518. Which of the following cell types show abnormal function when there is a history in a young adult of multiple arm and leg fractures following minor falls, with a slight weakness of facial muscles on the left, mild anemia, and with generalized bony widening with partial obliteration of marrow spaces?

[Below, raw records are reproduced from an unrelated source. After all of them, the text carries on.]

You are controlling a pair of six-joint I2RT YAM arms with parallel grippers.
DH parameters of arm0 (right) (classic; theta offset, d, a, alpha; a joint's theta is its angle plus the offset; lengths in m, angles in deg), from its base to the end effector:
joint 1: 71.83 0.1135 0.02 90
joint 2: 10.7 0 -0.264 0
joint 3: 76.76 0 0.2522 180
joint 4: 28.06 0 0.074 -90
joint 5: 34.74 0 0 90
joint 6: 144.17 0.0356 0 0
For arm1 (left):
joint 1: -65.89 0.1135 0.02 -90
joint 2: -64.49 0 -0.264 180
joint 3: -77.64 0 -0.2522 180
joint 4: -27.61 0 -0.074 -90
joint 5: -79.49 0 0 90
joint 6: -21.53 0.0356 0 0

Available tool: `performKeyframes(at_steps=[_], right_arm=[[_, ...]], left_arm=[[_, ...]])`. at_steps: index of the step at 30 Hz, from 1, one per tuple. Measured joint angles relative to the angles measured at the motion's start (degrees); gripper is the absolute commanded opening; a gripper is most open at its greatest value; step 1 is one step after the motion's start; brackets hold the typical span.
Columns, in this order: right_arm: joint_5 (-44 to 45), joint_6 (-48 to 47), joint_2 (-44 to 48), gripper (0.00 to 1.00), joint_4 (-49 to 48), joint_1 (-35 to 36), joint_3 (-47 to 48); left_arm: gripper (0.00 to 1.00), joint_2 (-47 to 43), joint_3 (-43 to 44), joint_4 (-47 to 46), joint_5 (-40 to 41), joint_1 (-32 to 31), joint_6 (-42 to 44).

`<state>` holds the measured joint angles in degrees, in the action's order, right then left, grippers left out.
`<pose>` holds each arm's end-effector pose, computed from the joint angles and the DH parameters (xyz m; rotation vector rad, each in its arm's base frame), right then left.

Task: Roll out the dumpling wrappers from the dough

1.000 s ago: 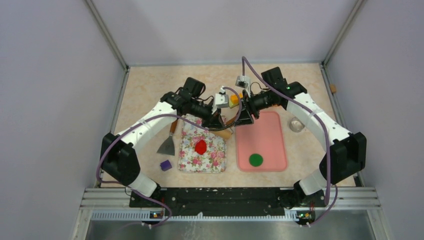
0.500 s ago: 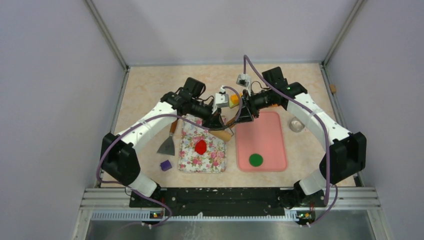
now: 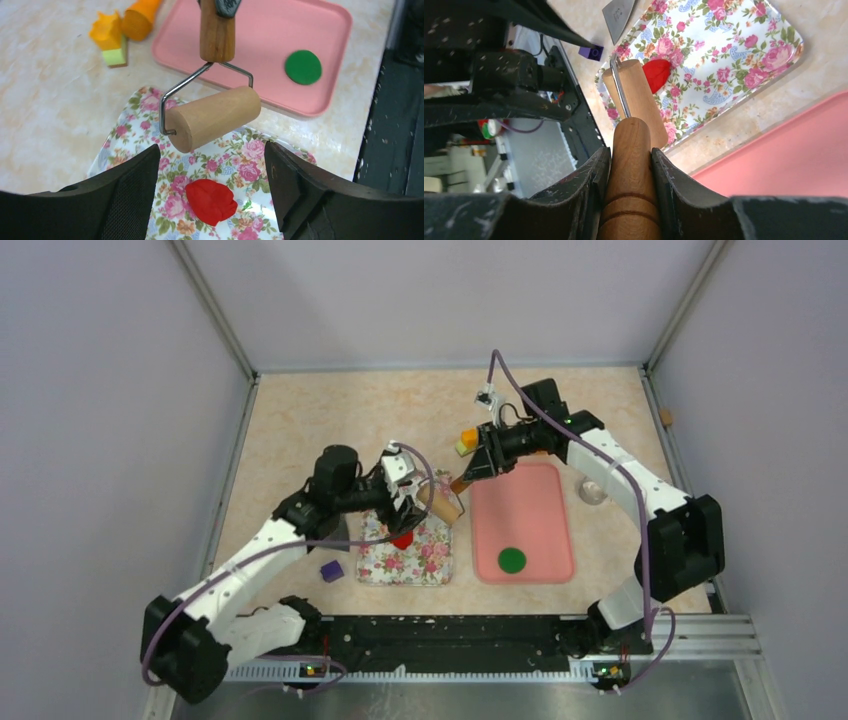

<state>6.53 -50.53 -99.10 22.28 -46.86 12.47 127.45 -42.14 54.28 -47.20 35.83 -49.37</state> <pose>0.2861 0.1628 0.3069 -0.8299 2.2621 1.2595 0.1981 -0.1392 0.2862 1.1995 1.6790 -0.7817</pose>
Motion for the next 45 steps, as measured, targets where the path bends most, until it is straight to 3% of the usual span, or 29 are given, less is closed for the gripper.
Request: performKeyframes(at_steps=[5, 8, 10, 14, 23, 28, 34, 38, 42, 45], right_arm=[[-0.39, 7.43, -4.94, 0.00, -4.57, 0.74, -0.46], [-0.63, 10.05, -9.16, 0.00, -6.27, 2.03, -0.46], [-0.68, 11.06, -11.10, 0.00, -6.62, 2.97, -0.46], [-0.96, 13.64, -13.35, 0.00, -7.10, 5.79, -0.42], [-1.07, 17.51, -16.87, 0.00, -9.11, 8.55, 1.90], [2.32, 18.71, -20.35, 0.00, -7.74, 8.94, 5.55], [7.63, 19.10, -22.75, 0.00, -4.04, 9.40, 8.85], [8.85, 19.69, -23.80, 0.00, -2.38, 10.14, 10.64], [9.05, 20.11, -24.76, 0.00, -1.46, 11.02, 11.58], [9.05, 20.61, -25.00, 0.00, -1.38, 11.17, 11.61]], left_arm=[[0.88, -10.01, -4.87, -1.77, 18.53, -1.20, -11.67], [0.84, -12.63, -5.62, 1.64, 28.20, 3.23, -21.33], [0.74, -12.94, -6.58, 4.70, 30.93, 8.22, -26.77], [0.64, -10.27, -11.15, 13.27, 29.83, 15.65, -37.11], [0.52, -2.82, -12.41, 15.47, 30.36, 15.93, -43.89], [0.51, 0.17, -14.23, 13.81, 30.58, 16.55, -47.04], [0.41, 2.54, -17.44, 10.99, 30.29, 16.55, -50.84], [0.25, 4.33, -17.77, 7.69, 29.86, 16.59, -53.75], [0.01, 6.36, -18.05, 4.04, 29.40, 16.87, -55.36], [0.00, 6.67, -18.25, 3.41, 28.46, 17.14, -55.01]])
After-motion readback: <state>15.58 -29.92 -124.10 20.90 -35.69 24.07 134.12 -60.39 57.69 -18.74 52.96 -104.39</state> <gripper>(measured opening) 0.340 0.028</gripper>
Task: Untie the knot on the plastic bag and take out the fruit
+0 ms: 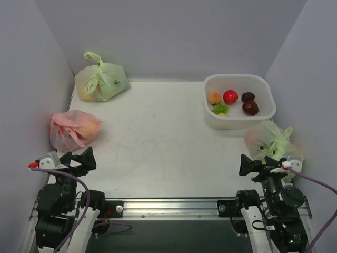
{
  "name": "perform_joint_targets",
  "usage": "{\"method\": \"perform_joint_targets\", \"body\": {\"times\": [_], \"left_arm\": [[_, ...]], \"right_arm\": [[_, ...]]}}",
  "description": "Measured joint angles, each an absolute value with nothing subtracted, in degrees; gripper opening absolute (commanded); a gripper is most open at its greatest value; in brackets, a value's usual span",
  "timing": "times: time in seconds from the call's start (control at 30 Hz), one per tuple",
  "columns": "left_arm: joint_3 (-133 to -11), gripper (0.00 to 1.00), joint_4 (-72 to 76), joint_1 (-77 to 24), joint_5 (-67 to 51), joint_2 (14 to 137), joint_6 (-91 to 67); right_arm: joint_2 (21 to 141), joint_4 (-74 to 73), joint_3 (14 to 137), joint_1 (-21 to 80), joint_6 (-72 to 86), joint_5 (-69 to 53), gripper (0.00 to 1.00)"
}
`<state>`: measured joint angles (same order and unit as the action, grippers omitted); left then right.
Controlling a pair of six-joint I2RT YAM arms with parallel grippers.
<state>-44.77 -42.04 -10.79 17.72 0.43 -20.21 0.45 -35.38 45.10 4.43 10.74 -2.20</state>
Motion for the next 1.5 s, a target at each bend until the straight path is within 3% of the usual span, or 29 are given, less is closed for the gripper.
{"method": "perform_joint_targets", "body": {"times": [0.47,0.93,1.1,1.3,1.5], "left_arm": [[-36.0,0.97,-36.8,-10.8,16.3,0.4,-22.3],[-32.9,0.97,-35.7,-13.2,13.0,1.4,-24.8],[-32.1,0.95,-35.4,-14.3,13.0,0.9,-24.8],[-31.8,0.94,-34.9,-14.7,12.8,0.6,-24.8],[-31.6,0.94,-33.7,-14.7,12.8,0.5,-24.8]], "right_arm": [[1.9,-35.4,45.0,4.4,15.4,7.5,1.0],[36.9,-37.6,55.1,3.4,25.9,35.0,1.0],[48.3,-37.6,57.7,-4.7,29.6,39.5,1.0],[58.9,-37.0,58.1,-18.7,37.7,33.6,1.0],[63.7,-32.1,52.9,-25.7,45.6,29.6,1.0]]}}
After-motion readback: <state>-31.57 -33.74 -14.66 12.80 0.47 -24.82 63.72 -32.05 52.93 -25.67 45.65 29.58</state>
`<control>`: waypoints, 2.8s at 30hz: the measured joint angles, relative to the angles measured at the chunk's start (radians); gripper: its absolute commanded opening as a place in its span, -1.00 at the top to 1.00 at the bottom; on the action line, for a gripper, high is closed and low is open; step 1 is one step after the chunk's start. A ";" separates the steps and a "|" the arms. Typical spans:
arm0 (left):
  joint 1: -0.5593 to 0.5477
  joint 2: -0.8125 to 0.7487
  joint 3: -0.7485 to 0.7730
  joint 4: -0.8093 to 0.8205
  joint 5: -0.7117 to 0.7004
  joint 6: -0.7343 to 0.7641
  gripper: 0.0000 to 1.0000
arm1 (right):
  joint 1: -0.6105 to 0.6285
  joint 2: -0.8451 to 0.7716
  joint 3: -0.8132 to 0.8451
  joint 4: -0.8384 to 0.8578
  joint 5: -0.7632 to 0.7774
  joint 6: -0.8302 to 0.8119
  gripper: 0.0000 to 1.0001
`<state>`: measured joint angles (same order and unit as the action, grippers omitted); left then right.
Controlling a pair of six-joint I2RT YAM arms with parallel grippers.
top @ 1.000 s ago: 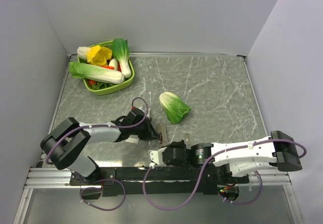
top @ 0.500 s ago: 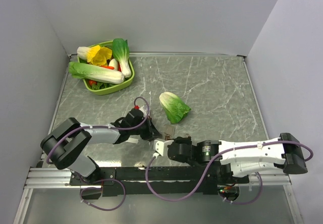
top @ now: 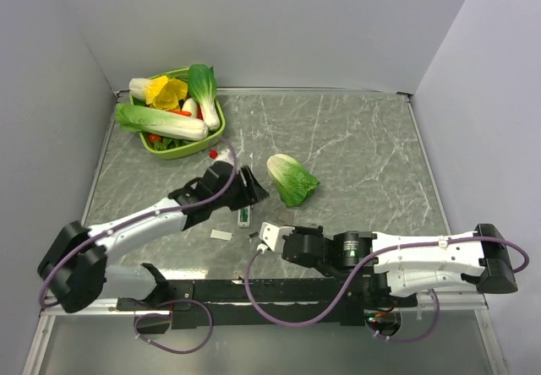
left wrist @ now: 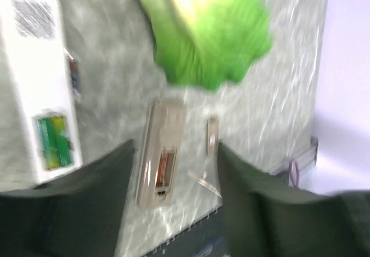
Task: Unload the batteries from the remote control
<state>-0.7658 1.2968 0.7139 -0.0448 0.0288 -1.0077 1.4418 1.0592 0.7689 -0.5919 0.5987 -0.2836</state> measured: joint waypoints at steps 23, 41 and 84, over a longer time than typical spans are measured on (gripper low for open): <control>0.330 0.223 0.077 -0.179 0.138 0.124 -0.01 | -0.169 0.369 0.325 0.061 -0.265 -0.494 1.00; 0.397 0.287 0.012 -0.037 0.351 0.153 0.11 | -0.191 0.602 0.493 -0.040 -0.232 -0.658 1.00; 0.396 0.350 -0.007 0.087 0.442 0.153 0.35 | -0.122 0.695 0.483 -0.024 -0.108 -0.905 1.00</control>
<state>-0.3702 1.6466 0.7067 0.0425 0.4709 -0.8551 1.3201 1.7538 1.2518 -0.6155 0.4908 -1.1885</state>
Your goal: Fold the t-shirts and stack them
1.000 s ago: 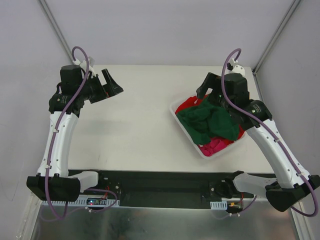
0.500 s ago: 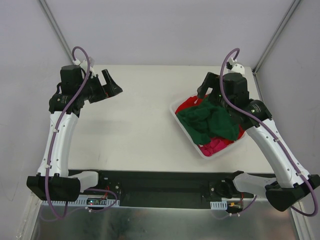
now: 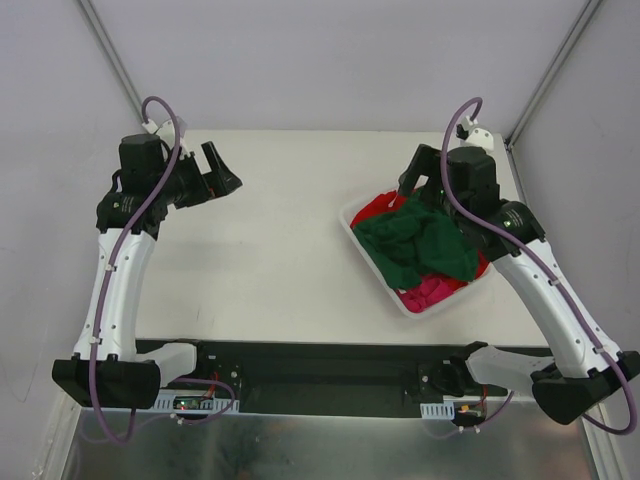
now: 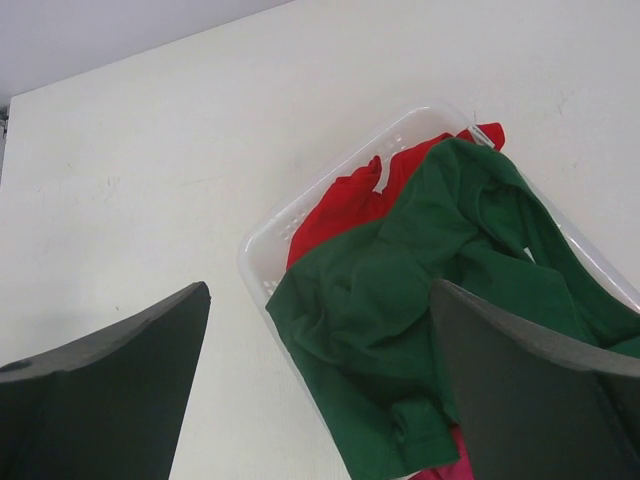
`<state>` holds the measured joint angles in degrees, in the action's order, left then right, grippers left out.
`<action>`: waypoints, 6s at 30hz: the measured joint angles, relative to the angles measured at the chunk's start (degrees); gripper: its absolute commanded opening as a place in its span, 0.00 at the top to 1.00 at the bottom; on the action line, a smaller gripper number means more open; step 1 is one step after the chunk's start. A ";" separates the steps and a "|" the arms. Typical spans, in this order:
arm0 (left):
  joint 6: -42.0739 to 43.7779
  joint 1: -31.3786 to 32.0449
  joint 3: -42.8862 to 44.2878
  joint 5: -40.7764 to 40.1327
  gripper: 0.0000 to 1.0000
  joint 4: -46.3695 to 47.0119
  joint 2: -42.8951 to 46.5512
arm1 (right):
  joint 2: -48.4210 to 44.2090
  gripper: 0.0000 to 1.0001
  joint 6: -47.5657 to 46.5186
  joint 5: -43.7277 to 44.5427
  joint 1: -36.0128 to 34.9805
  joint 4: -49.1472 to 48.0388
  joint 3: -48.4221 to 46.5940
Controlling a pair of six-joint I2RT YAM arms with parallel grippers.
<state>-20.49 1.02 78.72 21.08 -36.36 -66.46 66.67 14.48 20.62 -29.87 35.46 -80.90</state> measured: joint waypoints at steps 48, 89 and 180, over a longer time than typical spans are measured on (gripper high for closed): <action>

 A.  Granulocytic stem cells 
 B.  Megakaryocytes 
 C.  Plasma cells 
 D.  Osteoblasts 
 E.  Osteoclasts


The correct answer is E. The disease described is osteopetrosis (Albers-Schonberg disease), which
is a group of hereditary diseases in which impaired osteoclast function leads to reduced bone
resorption. The abnormal osteoclasts frequently are enlarged, with bizarre shapes. The bones
become thick and brittle; other features include anemia secondary to marrow loss and cranial nerve
deficits secondary to narrowing of bony ostea. An autosomal recessive, severe form of the disease
produces death in childhood. A relatively benign, autosomal dominant form presents in adulthood.

Abnormal proliferation of granulocytic stem cells (choice A) can produce myelocytic leukemias.

Megakaryocyte abnormalities (choice B) can produce platelet disorders, but not deficient bone
resorption.

In multiple myeloma, neoplastic plasma cells (choice C) can cause lytic bone lesions characterized
by excessive resorption of bone.

Abnormally low osteoclast, rather than osteoblast (choice D), function is the problem in osteopetrosis.